Piecing together two weeks in Myanmar, the trigger for a Rohingya exodus

When tens of thousands of Rohingya began fleeing Myanmar into Bangladesh last year, a question Reuters reporters tried to answer was what made 75,000 people, most of them leaving within about a month, desperate enough to abandon everything they had and run to Bangladesh?

FILE PHOTO: Men walk at a Rohingya village outside Maugndaw in Rakhine state, Myanmar October 27, 2016. To match Special Report MYANMAR-ROHINGYA/CRISIS REUTERS/Soe Zeya Tun/File Photo

Coming to grips with this exodus was complicated by an information blackout in northwestern Rakhine State where the military had cracked down on the Muslim minority. (Read the story here here)

The Reuters Yangon team of Antoni Slodkowski, Simon Lewis and Wa Lone turned to a network of trusted sources inside the area, which the army has kept off limits to independent journalists, aid workers and most diplomats.

The reporters relied on interviews with many witnesses, government officials and satellite imagery to corroborate accounts, establish facts and build a sequence of events.

The Reuters team developed this network over about six months of reporting how insurgents recruited and trained villagers and how the military had responded with reprisals against the Rohingya community that the United Nations said may amount to crimes against humanity.

In addition, Slodkowski and Delhi-based reporter Krishna Das went to Bangladesh’s refugee camps in January and February, where they interviewed dozens of Rohingya refugees.
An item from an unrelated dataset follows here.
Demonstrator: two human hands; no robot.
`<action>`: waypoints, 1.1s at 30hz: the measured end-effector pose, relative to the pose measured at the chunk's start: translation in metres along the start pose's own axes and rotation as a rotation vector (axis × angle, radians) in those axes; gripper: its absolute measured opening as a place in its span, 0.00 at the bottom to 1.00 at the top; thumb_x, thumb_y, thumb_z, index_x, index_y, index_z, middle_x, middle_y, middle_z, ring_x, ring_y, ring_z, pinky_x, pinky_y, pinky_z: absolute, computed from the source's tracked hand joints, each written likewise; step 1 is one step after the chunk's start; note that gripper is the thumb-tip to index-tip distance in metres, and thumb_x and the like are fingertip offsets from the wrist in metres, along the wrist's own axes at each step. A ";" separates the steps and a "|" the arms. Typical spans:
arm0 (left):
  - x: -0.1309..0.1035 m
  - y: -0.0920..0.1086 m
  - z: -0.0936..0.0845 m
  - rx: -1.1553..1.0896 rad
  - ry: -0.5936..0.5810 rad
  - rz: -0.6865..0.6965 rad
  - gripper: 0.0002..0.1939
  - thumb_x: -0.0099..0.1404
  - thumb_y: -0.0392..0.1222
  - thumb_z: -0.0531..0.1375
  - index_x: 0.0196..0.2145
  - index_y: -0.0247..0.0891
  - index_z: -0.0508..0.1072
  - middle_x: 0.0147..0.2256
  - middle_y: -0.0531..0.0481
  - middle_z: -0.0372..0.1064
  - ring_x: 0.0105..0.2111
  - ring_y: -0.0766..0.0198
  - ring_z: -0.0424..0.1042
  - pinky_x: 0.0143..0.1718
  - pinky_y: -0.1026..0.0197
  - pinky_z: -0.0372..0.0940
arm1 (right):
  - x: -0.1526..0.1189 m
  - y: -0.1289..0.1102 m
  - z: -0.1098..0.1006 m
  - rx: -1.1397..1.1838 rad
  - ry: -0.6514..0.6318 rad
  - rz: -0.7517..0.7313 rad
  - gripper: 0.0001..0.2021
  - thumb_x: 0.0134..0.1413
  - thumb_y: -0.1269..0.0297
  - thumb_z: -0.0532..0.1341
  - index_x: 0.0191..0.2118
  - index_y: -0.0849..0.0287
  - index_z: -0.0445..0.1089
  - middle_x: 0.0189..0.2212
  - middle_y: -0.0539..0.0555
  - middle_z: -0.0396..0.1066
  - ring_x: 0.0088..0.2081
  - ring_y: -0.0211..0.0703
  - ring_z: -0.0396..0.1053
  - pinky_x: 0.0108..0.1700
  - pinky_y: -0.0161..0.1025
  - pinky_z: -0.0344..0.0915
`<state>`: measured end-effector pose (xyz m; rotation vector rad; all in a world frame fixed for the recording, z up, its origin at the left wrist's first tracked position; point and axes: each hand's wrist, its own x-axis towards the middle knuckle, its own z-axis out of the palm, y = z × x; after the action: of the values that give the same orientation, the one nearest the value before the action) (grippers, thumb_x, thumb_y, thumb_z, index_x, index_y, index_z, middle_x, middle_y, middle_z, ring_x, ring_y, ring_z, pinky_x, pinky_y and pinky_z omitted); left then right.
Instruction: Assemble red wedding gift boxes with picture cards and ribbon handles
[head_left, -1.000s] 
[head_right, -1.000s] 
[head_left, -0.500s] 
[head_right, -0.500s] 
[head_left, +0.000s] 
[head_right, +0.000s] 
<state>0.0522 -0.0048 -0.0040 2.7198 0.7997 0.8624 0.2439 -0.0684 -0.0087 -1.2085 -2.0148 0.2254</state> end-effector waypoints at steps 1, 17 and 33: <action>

Their accounts were added to the many that had been gathered from inside Myanmar by phone. The reporters also conducted dozens of interviews with police, military officers and regional administrators.

More than 200 accounts - enabled Reuters to - reconstruct for the first time the two-week army crackdown that triggered the Rohingya exodus and a humanitarian crisis. The piece, published this week, also presented the government’s denials of alleged abuses, consistent with Reuters Trust Principles commitment to freedom from bias.